The one idea that explains everything: consumer vs. producer

probectl has two kinds of moving part, and almost every "why do I see nothing?" question comes from blurring them:

  • The control plane is a consumer. It receives data, stores it, correlates it, and serves the API/UI. It produces no observations of its own. (Its tagline — see everything, send nothing — is about telemetry never leaving your network, not about the box magically seeing traffic.)
  • Agents and collectors are the producers. They are what actually watch the network: a synthetic probe sends traffic and times the answer; an eBPF agent reads the kernel's view of real connections; a flow collector receives NetFlow from your routers.

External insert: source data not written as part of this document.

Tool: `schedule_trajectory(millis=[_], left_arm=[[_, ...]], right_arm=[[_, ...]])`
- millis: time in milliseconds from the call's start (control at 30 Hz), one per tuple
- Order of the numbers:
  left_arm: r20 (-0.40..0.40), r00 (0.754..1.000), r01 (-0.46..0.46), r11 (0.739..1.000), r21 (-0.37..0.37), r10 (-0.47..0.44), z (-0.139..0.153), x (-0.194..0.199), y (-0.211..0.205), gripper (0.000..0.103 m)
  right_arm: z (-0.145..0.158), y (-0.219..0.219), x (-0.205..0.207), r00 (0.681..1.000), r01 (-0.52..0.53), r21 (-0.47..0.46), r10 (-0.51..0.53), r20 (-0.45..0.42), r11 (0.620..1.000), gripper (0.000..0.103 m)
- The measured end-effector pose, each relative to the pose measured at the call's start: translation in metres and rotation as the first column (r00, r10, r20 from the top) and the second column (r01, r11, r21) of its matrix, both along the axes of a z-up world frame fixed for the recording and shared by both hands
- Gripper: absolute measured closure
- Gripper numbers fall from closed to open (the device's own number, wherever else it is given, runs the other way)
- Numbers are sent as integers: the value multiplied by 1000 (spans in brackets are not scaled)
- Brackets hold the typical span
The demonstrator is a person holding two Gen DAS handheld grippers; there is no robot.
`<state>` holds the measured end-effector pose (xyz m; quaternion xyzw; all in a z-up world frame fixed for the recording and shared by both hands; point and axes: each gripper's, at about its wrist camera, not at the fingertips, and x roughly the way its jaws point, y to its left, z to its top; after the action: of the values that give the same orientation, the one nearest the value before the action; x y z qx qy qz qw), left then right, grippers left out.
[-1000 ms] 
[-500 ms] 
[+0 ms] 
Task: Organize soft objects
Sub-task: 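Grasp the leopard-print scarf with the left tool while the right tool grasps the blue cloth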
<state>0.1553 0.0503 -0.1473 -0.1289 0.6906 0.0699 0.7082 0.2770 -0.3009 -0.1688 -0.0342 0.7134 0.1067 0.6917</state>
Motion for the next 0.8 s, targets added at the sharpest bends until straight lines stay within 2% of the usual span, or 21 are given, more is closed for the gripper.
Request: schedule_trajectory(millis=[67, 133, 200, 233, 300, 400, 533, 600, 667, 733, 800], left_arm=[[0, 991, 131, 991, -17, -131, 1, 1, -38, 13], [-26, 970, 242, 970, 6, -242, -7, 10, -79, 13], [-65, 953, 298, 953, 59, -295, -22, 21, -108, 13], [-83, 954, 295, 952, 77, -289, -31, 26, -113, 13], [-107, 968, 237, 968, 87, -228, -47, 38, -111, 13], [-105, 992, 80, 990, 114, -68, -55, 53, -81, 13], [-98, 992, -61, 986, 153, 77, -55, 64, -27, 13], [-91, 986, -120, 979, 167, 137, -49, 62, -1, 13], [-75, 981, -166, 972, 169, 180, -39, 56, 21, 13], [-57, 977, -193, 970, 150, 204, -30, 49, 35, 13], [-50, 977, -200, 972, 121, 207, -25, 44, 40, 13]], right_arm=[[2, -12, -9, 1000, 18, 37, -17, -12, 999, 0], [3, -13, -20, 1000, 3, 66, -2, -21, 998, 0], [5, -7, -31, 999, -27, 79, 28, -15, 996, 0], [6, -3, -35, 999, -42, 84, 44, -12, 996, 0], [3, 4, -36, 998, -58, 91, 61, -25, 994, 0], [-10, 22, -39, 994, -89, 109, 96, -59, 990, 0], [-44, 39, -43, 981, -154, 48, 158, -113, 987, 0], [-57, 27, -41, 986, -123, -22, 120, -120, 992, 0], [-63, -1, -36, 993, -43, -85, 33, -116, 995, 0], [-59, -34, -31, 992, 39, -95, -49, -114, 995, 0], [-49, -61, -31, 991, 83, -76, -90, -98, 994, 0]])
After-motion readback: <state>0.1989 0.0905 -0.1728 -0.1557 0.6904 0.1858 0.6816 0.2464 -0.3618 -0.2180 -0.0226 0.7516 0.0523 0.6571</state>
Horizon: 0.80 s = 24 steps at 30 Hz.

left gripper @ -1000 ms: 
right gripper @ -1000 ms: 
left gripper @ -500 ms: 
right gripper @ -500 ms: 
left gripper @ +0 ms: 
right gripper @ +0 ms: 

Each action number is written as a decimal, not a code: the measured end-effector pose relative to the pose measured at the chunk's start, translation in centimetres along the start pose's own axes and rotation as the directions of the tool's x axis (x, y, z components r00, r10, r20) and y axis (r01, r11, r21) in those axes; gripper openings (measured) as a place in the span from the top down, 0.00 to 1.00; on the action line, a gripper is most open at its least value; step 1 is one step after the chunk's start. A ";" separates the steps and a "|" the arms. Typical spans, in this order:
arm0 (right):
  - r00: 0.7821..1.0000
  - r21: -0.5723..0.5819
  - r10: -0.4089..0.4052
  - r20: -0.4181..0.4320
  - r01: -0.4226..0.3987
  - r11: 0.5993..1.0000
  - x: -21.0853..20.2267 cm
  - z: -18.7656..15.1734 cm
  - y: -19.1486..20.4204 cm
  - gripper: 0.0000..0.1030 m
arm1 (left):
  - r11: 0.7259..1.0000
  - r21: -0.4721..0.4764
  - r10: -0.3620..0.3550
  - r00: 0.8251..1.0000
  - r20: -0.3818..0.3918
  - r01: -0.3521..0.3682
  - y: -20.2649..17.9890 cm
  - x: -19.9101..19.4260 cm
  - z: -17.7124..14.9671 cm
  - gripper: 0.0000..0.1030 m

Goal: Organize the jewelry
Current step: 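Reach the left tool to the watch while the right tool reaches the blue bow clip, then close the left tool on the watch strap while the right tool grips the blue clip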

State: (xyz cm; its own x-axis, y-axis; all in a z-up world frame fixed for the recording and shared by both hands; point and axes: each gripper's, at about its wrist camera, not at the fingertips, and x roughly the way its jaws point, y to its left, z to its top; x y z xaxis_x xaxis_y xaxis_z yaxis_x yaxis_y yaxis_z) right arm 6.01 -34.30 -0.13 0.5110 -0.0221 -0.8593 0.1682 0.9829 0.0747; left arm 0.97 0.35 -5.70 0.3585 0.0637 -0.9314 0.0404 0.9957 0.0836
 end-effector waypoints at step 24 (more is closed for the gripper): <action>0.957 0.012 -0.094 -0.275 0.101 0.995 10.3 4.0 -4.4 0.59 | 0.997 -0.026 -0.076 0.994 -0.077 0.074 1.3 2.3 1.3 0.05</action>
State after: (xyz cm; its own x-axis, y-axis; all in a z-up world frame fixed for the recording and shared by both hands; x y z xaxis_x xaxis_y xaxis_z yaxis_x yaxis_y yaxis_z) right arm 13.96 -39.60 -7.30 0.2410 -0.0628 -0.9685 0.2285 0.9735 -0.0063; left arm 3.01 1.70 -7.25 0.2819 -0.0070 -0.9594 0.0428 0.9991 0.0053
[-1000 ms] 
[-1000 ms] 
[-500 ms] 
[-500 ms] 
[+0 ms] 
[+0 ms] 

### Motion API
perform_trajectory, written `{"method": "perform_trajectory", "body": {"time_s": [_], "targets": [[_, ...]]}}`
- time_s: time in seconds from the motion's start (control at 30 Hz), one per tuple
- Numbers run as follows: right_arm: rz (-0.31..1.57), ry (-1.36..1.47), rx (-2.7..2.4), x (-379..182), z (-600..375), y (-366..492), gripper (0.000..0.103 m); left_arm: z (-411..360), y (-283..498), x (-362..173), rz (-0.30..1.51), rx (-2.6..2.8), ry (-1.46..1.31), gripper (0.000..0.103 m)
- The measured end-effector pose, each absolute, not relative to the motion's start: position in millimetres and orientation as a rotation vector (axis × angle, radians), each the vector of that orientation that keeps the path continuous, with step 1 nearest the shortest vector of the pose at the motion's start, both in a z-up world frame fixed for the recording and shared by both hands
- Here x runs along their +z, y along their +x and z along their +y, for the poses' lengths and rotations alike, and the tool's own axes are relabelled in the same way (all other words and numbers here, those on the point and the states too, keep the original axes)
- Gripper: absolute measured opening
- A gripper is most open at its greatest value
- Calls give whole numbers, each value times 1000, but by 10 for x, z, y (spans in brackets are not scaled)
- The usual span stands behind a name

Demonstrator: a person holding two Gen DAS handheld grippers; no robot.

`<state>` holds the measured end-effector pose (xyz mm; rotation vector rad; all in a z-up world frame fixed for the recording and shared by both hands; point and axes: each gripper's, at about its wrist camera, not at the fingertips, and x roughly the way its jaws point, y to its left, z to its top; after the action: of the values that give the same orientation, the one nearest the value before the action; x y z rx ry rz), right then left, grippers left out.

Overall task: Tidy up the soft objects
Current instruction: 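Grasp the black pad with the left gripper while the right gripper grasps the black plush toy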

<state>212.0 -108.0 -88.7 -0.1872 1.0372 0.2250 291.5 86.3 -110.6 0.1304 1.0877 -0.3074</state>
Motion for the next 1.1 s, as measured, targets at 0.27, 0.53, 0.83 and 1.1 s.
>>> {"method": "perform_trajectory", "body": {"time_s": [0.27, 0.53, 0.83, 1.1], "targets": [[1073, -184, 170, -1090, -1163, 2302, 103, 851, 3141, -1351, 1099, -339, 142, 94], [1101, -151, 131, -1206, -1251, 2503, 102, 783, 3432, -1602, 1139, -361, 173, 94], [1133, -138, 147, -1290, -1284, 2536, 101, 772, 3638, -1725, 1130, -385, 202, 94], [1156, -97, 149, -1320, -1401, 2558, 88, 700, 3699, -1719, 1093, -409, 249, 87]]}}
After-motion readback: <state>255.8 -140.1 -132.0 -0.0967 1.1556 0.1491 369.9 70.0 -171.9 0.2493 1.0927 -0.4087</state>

Each one ships what it sees to the control plane.

No producers = no data. A freshly installed control plane is a perfectly healthy database with nothing writing to it. /readyz is green and the dashboards are empty — that is expected, not a bug. The fix is always the same: attach a producer.

This guide brings up one control plane, then walks three independent ways to put first data behind it, and finally combines them into the payoff probectl is built for — a single correlated incident drawn from more than one plane.

%%{init: {'theme':'base','themeVariables':{'background':'#0d1117','primaryColor':'#161b22','primaryTextColor':'#e6edf3','primaryBorderColor':'#3b82f6','lineColor':'#8b949e','secondaryColor':'#21262d','tertiaryColor':'#0d1117','fontFamily':'ui-monospace, SFMono-Regular, Menlo, monospace'},'flowchart':{'curve':'basis','nodeSpacing':50,'rankSpacing':45,'padding':12}}}%%
flowchart LR
  subgraph P["producers (what you add in this guide)"]
    A["canary agent<br/>(synthetic probes)"]
    E["eBPF host agent<br/>(real flows)"]
  end
  A -- "gRPC / mTLS" --> CP["control plane<br/>(consumer)"]
  E -- "bus (Kafka)" --> CP
  CP --> UI["API / UI<br/>(data on the screen)"]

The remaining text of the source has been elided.